A nice personal YouTube barrier for me was broken this week on Tuesday 28th November when the number of daily views on my channel exceeded 12,000 for the first time (12,167 to be precise). The previous high record of 11,944 views occurred on 25th March, 2014. 12,167 views represents about 21 days and 21 hours of watch time.

The United States continues to dominate with 26% of total views, followed by India (18%) which has been a growing "market" for me in the past couple of years. I have broken the views into ten and in the pie chart below you can see the breakdown by country. The Rest of the Word figure is made up of 146 countries which individually account for less than 1% of views. At the very end of the data are countries like Venezuela, Swaziland, and South Sudan with just one view each last Tuesday.

Tuesday, November 28, 2017

Everything you wanted to know about Data Analytics but were afraid to ask - via @NCIRL

Making the decision to go back to education and study any course is a tough one to make. The commitment and hard work, though definitely worth it, can make for a tough road ahead. However, you won't be alone. At the National College of Ireland most of our students are part-time - attending classes in the evenings and weekends. Data Analytics has become a very popular area of study and most of my teaching now is in this area. As part of the College's efforts to provide as much information as possible to students, we have updated our FAQ section on the College website (see http://blog.ncirl.ie/studying-data-analytics-at-nci-frequently-asked-questions). This page now includes a short video of me promoting our next Open Day (Thursday 30th November) - I'll be doing an Information Session at 6 o'clock and will hopefully be able to answer any questions that prospective students may have.

Monday, November 27, 2017

Learning Slow Down During Thanksgiving

It is interesting (to me anyway) to look at the effect of the Thanksgiving Holiday (23rd November) in the United States on the number of views of videos on my YouTube Channel.
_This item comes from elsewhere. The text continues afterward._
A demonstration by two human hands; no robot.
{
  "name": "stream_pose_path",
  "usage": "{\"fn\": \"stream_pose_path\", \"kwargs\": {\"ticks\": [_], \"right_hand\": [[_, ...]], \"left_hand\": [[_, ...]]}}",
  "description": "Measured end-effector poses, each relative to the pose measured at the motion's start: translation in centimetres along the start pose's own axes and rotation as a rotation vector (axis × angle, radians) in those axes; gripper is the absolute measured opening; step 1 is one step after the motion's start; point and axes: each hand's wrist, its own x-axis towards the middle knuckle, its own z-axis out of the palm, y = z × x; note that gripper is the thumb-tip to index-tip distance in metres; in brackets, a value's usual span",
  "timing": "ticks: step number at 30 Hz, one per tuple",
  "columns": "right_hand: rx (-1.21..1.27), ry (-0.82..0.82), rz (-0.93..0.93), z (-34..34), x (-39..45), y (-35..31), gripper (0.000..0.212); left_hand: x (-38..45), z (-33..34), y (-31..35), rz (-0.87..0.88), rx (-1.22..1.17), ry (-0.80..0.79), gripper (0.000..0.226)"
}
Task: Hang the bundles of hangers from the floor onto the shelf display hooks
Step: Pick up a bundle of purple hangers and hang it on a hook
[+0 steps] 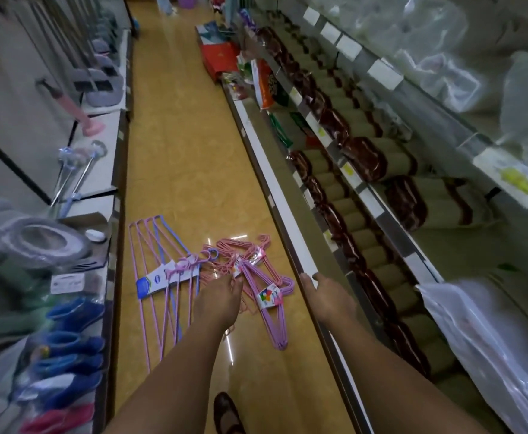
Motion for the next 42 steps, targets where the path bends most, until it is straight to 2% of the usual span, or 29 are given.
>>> {"fn": "stream_pose_path", "kwargs": {"ticks": [4,8,13,22,28,34,42], "right_hand": [[0.008,-0.04,0.06,2.5,4.6,-0.4,0.057],[0.005,-0.072,0.06,6.0,10.0,0.4,0.057],[-0.013,-0.113,0.051,13.8,18.5,3.4,0.057],[-0.029,-0.199,0.059,31.8,31.9,10.9,0.055],[-0.066,-0.251,0.071,42.2,37.2,15.2,0.05],[-0.033,-0.368,0.15,50.8,40.3,18.5,0.054],[0.244,-0.454,0.262,56.0,42.2,19.6,0.049]], "left_hand": [[4.1,1.8,-0.7,-0.01,-0.01,-0.052,0.049],[8.1,6.7,-2.5,-0.056,0.006,-0.107,0.053],[14.1,16.3,-5.4,-0.081,0.002,-0.157,0.05],[25.5,37.1,-13.3,-0.117,0.048,-0.256,0.055],[29.1,46.7,-16.5,-0.13,0.037,-0.291,0.051],[31.1,53.5,-17.6,-0.17,-0.139,-0.323,0.042],[32.8,58.6,-18.5,-0.483,-0.471,-0.362,0.045]]}}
Since the US accounts for about 27% of all views this year, I would have expected some decline due to the holiday period - this is the case.

In the chart below you can see the effect of Thanksgiving with a marked reduction in total number of views (9,580) beginning the day before Thanksgiving, the day itself (8,224 views), and continuing on Black Friday the day after (7,492 views). This drop is almost exclusively due to the United States. My next biggest markets for number of views: India, UK, and Canada, showed no noticeable drop over the same period. 

It comes as no surprise that less Americans view educational videos during this holiday period. I'm certain that this is reflected in many other areas on YouTube and I'd love to be able to see the data for what goes up, down, or stays the same, over this period. Clearly, Americans (not all - there was still 661 views in the USA on Thanksgiving Day!) are taking time out from learning while feasting on turkey and beer. Learners in the rest of the world (based on just my data) are ignoring this holiday.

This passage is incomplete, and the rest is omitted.